Content starts

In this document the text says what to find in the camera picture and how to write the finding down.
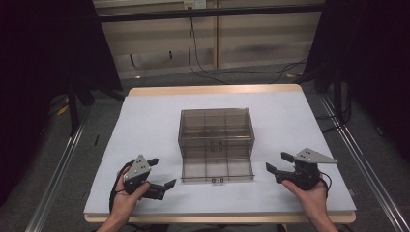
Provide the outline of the person's right hand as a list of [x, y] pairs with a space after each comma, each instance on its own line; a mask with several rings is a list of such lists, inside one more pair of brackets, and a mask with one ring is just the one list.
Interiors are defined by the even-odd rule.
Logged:
[[317, 222], [327, 216], [327, 189], [322, 182], [311, 190], [302, 190], [288, 180], [282, 184], [298, 198], [310, 221]]

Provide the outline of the black curtain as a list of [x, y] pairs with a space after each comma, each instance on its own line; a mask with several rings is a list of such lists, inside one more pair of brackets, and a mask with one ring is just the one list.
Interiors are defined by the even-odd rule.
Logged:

Content ends

ABOUT THIS TASK >> Restate the listing word for word, pictures omitted.

REPLY TO THE TASK >>
In this document the text says what to find in the camera picture and how to write the finding down.
Provide the outline of the person's right hand as a list of [x, y] pairs with a space after each comma, each instance on its own line; a mask with several rings is a list of such lists, inside one more pair of brackets, and a mask with one ring is just the one list.
Interiors are defined by the even-odd rule.
Logged:
[[317, 222], [327, 216], [327, 189], [322, 182], [311, 190], [302, 190], [288, 180], [282, 184], [298, 198], [310, 221]]

Provide the outline of the black curtain as a list of [x, y] pairs with a space after each comma, each instance on its own line; a mask with several rings is a list of such lists, inside one more pair of brackets, and a mask with one ring is just the one list.
Interiors are defined by the even-odd rule.
Logged:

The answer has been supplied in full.